### [DIRECTIONS FOR THIS TASK]
Write out the data exactly from its first line onward, ending with the line in which "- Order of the" appears.

### [DATASET]
--- START ---

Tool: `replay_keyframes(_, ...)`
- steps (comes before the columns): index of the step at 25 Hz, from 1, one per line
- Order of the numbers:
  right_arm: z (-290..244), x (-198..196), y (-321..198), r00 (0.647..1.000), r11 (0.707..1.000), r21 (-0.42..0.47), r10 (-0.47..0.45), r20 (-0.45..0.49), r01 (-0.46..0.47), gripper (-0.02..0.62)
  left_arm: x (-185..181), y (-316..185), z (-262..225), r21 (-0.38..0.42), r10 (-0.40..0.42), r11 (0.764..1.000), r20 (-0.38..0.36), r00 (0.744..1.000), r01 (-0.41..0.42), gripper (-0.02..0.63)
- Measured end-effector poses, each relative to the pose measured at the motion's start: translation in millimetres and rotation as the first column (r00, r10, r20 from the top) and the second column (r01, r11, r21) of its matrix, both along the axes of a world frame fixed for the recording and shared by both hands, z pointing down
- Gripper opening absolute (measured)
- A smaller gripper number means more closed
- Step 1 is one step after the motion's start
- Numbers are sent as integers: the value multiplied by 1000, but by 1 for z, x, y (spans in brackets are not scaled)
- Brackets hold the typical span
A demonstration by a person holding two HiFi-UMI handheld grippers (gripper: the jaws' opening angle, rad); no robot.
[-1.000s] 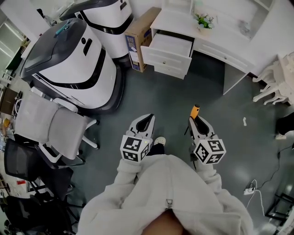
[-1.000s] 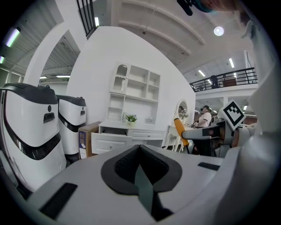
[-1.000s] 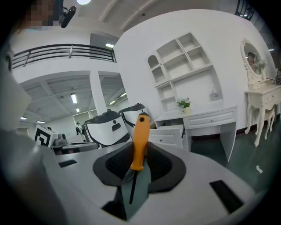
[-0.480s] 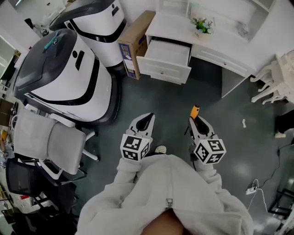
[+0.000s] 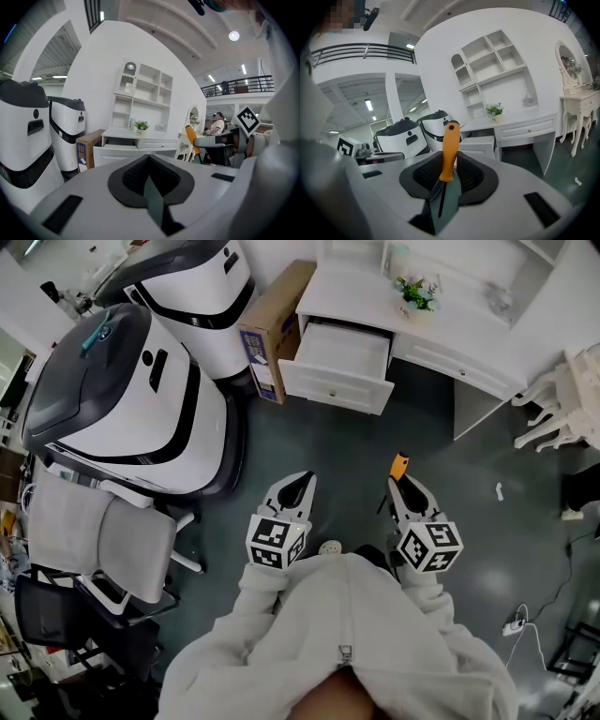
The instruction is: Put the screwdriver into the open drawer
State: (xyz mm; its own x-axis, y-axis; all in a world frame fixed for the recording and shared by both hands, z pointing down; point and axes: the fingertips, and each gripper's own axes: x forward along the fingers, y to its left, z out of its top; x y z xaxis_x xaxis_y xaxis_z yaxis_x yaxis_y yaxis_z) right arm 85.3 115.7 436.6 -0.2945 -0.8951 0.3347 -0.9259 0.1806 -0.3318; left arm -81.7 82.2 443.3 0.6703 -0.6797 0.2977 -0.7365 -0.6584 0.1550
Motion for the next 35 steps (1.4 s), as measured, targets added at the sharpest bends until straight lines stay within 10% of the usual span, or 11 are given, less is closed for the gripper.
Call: replay_keyframes(35,8,56,-152,999,999,-35,-34,9,34,110,48,-145,11,-33,-44,998,15,999,45,17)
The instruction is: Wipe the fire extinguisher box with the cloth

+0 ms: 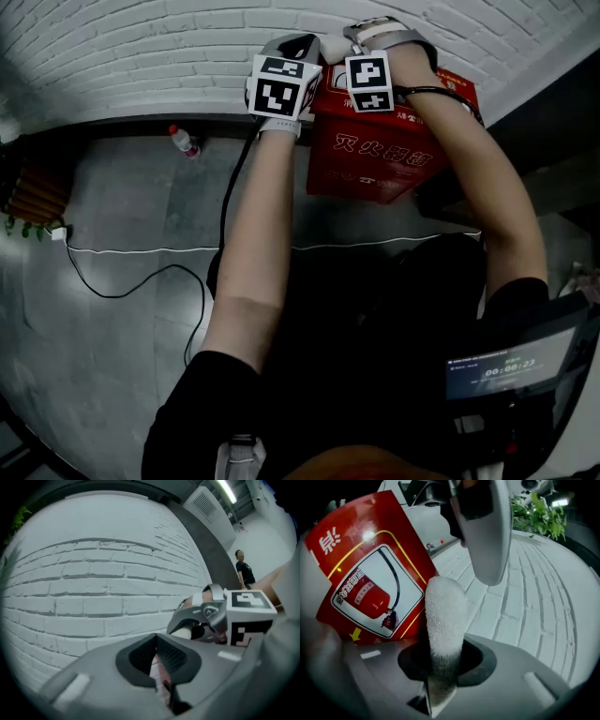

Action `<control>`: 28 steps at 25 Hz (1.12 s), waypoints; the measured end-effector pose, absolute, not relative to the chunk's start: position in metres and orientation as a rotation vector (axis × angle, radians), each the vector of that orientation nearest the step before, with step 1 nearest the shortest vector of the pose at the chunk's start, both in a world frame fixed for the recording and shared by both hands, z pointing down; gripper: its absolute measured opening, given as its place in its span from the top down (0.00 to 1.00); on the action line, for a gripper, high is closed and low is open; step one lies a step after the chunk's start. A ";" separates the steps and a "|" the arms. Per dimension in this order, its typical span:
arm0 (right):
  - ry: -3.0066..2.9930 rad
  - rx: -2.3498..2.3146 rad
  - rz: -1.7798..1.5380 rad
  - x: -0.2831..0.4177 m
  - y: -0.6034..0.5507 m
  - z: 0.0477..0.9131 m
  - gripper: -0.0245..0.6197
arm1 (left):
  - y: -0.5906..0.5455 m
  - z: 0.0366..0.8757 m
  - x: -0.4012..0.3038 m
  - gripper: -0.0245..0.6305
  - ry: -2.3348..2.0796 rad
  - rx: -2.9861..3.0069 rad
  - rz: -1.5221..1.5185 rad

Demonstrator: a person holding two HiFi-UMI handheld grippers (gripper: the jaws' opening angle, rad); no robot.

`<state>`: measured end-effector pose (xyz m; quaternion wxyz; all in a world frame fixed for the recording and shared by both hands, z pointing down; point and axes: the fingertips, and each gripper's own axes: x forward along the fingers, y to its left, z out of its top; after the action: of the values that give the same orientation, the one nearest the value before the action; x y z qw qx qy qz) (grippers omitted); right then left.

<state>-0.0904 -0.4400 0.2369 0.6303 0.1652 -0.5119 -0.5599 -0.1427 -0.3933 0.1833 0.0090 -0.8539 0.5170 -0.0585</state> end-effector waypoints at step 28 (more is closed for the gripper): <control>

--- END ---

### [ANSWER AREA]
Tool: `replay_keyframes(_, ...)`
- steps (comes before the columns): index of the step at 25 Hz, from 1, one per line
- Order of the numbers:

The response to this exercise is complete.